A piridina é altamente solúvel em água, muito volátil e vulnerável ao ataque e destruição pelo oxigênio. No momento em que as amostras de água são coletadas, qualquer piridina pode ter sido fortemente diluída, perdida na atmosfera ou destruída.

Apesar disso, no início deste ano pesquisadores da Universidade de York ainda mediram níveis de traços de piridina em sedimentos de superfície tanto ao longo do estuário do rio Tees quanto nas áreas de entulho – as áreas do mar onde o material dragado é depositado. Dada a volatilidade e instabilidade da piridina na presença de oxigênio, isso implica em um grande reservatório de piridina nas profundezas do sedimento dos Tees que está percolando constantemente até a superfície.
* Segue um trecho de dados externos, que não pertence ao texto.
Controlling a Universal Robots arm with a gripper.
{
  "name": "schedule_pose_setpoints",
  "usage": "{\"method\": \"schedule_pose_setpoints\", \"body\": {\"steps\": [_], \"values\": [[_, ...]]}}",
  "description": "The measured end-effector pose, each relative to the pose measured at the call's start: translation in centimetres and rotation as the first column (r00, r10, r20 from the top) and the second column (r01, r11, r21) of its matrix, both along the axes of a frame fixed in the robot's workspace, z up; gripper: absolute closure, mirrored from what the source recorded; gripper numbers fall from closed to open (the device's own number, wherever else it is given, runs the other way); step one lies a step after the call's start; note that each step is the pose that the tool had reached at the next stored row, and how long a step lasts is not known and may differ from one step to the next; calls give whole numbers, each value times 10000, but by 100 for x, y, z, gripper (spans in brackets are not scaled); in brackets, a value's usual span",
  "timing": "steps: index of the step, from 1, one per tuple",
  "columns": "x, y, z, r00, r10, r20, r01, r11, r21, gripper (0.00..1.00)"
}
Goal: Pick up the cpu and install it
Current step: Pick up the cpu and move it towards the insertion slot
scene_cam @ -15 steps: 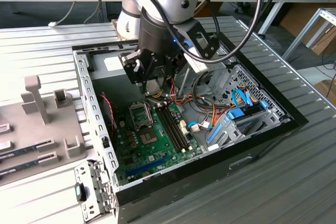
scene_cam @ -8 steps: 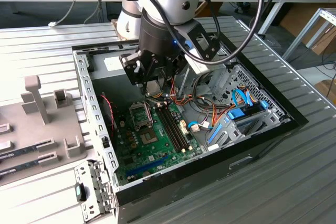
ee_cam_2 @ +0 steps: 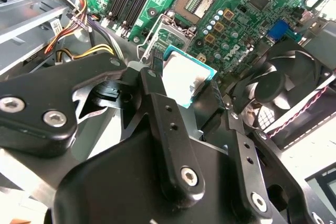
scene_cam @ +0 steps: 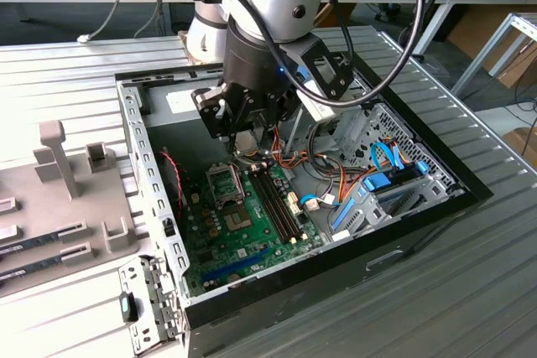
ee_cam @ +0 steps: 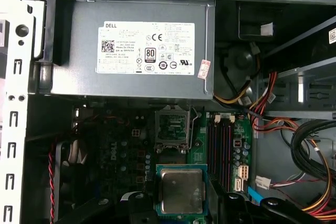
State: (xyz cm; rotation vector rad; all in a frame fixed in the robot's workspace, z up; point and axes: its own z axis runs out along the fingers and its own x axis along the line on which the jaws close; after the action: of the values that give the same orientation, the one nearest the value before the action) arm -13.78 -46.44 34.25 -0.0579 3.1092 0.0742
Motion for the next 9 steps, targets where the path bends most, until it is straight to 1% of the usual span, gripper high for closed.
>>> {"method": "schedule_pose_setpoints", "body": {"steps": [4, 9], "values": [[0, -22, -2, 10000, 0, 0, 0, 10000, 0, 53], [0, -41, -4, 10000, 0, 0, 0, 10000, 0, 53]]}}
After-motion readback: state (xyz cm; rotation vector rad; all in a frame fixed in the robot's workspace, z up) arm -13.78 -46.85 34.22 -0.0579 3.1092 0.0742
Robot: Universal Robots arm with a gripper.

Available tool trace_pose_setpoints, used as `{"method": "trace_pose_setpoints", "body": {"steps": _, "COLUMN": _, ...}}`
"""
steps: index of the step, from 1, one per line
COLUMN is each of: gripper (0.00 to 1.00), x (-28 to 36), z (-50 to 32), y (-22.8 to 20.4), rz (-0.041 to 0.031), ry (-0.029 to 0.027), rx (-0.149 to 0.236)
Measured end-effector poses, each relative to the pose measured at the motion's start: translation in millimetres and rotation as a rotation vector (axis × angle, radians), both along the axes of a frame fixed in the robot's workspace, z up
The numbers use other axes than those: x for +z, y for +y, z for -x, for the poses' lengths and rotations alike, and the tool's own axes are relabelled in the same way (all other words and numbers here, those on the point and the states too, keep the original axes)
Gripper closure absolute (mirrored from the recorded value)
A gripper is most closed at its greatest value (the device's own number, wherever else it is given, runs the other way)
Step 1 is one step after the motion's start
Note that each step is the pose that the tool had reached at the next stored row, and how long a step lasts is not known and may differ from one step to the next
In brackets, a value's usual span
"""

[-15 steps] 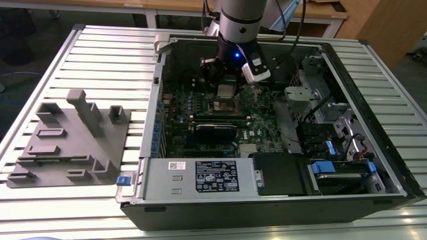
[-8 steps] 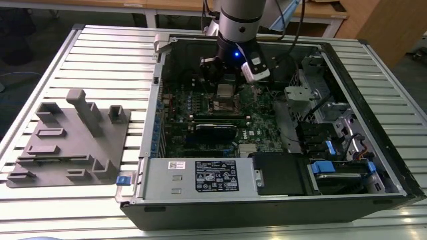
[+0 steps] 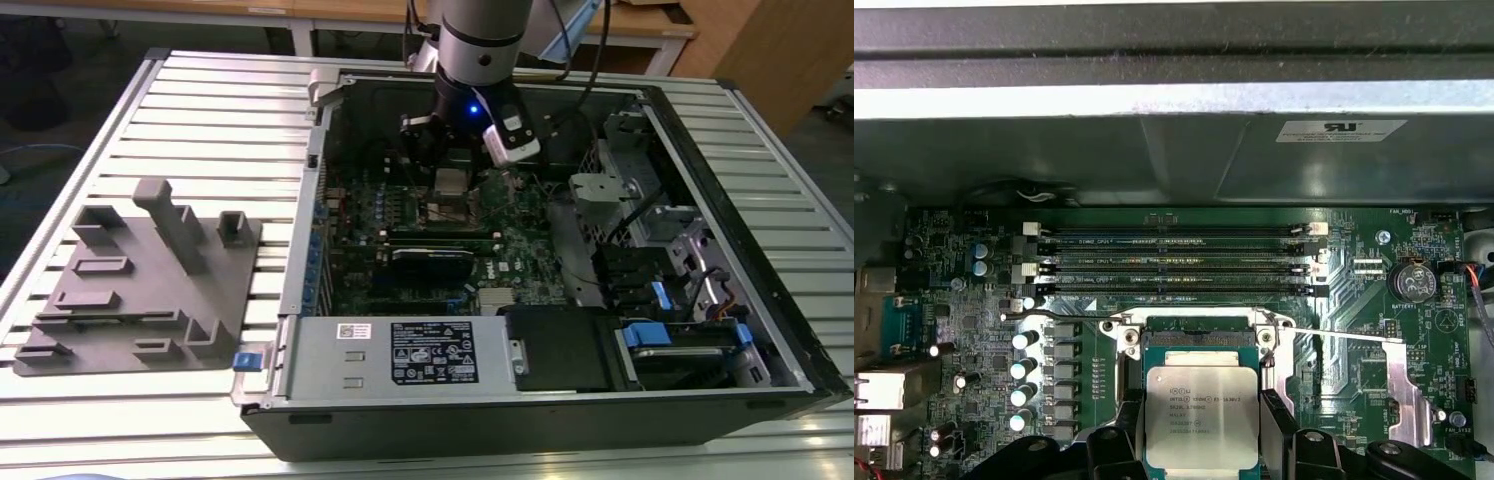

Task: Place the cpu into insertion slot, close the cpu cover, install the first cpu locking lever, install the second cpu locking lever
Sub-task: 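Place the cpu into insertion slot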

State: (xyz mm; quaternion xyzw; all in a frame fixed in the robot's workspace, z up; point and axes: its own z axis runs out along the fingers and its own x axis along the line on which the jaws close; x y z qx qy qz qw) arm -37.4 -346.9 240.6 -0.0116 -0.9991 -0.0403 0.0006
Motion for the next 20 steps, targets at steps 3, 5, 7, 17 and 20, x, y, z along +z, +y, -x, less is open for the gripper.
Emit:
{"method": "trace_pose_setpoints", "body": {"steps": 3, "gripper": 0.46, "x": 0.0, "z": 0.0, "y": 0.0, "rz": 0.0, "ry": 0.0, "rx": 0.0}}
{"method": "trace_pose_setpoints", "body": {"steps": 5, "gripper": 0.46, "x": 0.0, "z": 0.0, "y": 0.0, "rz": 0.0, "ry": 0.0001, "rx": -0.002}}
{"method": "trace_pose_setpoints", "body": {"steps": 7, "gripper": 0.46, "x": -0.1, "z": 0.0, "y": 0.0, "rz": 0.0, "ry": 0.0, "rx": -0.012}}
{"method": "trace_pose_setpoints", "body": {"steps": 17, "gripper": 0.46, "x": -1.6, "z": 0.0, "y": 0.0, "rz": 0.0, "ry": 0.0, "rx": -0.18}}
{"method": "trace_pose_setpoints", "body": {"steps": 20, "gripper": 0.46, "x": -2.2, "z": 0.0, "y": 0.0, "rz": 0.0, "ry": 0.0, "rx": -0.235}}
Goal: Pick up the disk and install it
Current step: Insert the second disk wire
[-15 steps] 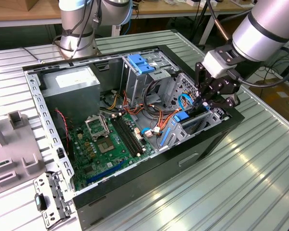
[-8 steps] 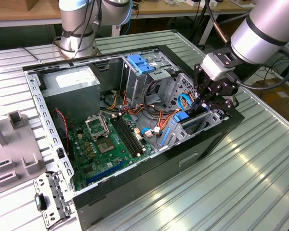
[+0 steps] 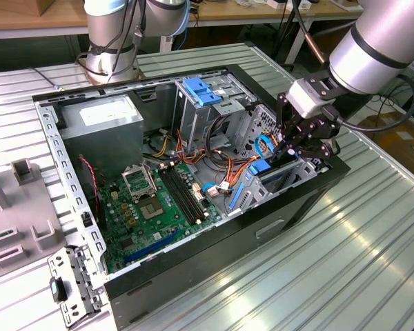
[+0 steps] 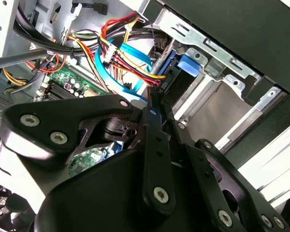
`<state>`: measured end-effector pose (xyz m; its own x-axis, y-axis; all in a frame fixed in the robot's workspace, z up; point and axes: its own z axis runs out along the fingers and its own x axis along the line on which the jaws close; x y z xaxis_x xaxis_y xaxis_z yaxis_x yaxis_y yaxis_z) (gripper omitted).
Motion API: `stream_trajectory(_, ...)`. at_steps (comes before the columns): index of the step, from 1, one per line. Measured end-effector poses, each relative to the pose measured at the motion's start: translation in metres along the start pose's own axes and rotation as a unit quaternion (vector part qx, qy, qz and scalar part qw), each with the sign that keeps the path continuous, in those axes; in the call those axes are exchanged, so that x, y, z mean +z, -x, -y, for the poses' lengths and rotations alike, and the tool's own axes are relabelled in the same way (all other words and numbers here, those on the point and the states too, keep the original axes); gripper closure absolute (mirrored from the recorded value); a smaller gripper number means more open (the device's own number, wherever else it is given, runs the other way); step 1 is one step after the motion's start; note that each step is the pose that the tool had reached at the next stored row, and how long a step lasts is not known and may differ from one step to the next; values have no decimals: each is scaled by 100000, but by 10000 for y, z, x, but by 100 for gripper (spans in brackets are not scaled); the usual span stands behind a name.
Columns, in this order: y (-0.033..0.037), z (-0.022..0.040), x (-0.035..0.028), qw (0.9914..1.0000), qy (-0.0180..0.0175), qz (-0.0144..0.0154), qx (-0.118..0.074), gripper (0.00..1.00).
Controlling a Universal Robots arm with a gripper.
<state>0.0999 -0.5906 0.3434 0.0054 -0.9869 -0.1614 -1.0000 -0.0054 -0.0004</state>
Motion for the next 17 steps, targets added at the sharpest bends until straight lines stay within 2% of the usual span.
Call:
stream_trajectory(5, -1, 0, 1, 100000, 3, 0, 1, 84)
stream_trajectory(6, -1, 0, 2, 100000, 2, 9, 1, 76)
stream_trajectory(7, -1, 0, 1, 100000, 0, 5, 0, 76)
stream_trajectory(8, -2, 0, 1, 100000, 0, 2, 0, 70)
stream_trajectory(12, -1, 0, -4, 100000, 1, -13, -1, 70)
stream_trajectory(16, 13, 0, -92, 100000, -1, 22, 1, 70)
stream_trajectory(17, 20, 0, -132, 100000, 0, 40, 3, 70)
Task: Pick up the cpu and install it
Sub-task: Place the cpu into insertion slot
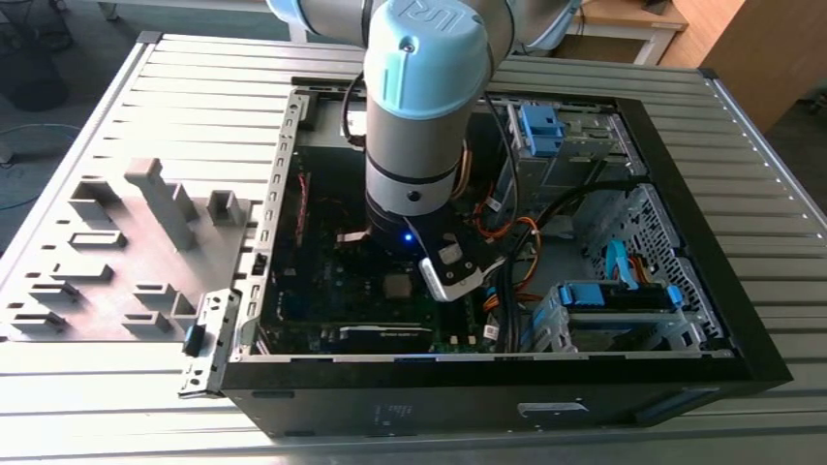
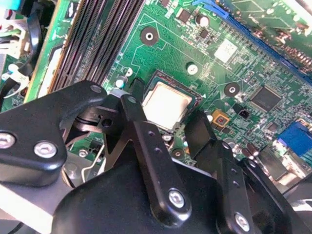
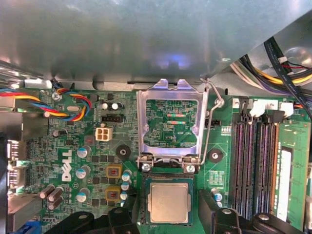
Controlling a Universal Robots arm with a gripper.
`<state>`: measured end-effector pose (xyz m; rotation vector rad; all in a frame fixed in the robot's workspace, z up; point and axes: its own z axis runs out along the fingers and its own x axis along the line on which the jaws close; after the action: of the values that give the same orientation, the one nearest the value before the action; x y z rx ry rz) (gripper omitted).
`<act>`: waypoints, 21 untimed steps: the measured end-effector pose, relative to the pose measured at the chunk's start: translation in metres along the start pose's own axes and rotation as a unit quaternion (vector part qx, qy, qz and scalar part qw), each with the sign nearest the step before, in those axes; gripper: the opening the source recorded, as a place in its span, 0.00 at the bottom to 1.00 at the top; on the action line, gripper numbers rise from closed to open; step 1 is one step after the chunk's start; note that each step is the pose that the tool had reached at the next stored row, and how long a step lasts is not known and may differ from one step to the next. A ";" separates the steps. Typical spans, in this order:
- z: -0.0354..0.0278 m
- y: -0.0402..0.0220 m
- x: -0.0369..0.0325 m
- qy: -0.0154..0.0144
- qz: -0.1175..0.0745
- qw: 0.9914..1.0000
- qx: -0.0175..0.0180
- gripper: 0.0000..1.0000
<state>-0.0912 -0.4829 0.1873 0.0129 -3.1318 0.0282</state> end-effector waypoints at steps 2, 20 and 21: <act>0.0001 0.0000 -0.0016 0.000 0.000 1.000 0.000 0.60; 0.0001 0.0000 -0.0021 0.000 0.000 1.000 0.000 0.51; 0.0001 0.0000 -0.0021 0.000 0.000 1.000 0.000 0.51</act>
<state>-0.0891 -0.4829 0.1873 0.0129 -3.1319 0.0280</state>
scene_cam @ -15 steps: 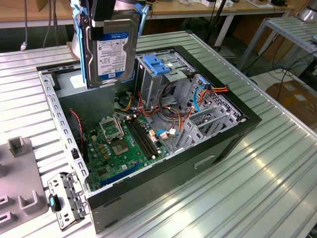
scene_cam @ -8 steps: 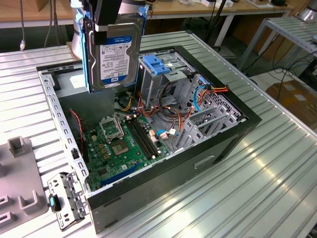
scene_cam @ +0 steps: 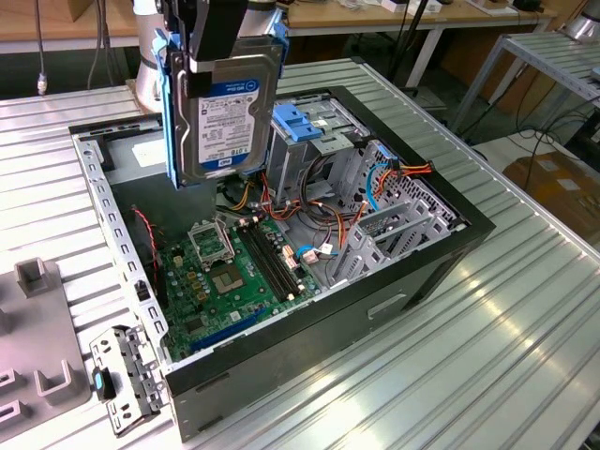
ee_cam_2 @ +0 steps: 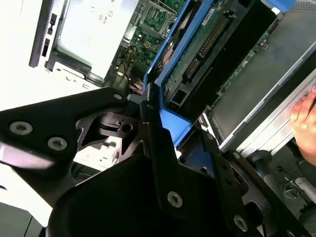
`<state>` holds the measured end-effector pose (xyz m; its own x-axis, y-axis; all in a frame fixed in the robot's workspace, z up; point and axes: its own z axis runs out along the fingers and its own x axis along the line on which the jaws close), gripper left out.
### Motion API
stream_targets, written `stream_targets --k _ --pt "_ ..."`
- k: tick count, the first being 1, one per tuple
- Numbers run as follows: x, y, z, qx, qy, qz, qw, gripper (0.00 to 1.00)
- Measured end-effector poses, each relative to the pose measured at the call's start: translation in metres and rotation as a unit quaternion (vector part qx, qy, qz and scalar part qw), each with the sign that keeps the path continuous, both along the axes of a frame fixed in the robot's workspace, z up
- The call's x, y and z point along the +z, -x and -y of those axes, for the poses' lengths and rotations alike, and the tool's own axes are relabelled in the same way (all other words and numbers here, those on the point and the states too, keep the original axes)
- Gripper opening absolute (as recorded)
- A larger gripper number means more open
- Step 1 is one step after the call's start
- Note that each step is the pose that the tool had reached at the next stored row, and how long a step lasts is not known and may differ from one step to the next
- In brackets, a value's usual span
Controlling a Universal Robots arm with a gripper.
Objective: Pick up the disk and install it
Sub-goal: 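Insert the disk into the insertion slot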
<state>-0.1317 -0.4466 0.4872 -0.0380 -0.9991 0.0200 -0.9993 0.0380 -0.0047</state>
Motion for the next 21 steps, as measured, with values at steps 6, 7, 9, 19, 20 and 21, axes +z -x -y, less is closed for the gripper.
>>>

Meu colega da Universidade de Newcastle também realizou uma série de simulações de computador. Eles mostram que esse reservatório, uma vez perturbado pela dragagem, poderia ter liberado piridina suficiente (entre muitos outros contaminantes químicos) para explicar as mortalidades na escala e no alcance das registradas no outono passado. O tamanho do reservatório de piridina ainda precisa ser verificado para fundamentar os modelos em dados do mundo real.

Até agora, a pesquisa não impediu o trabalho de dragagem adicional para o novo cais de South Bank. Mas o sedimento contém altos níveis de poluentes de longa duração, incluindo metais pesados ​​e vários produtos químicos industriais. Se esses sedimentos forem despejados no mar, poderão tornar a costa nordeste da Inglaterra tóxica por gerações.

Teesside está passando por uma rápida remodelação para acelerar a revolução industrial verde. Mas, ao fazê-lo, fomos forçados a nos reconciliar com o legado industrial da região. Será necessária uma mudança nas práticas de trabalho atuais e no descarte de sedimentos dragados para garantir que esse redesenvolvimento possa continuar sem causar mais danos ao ecossistema marinho.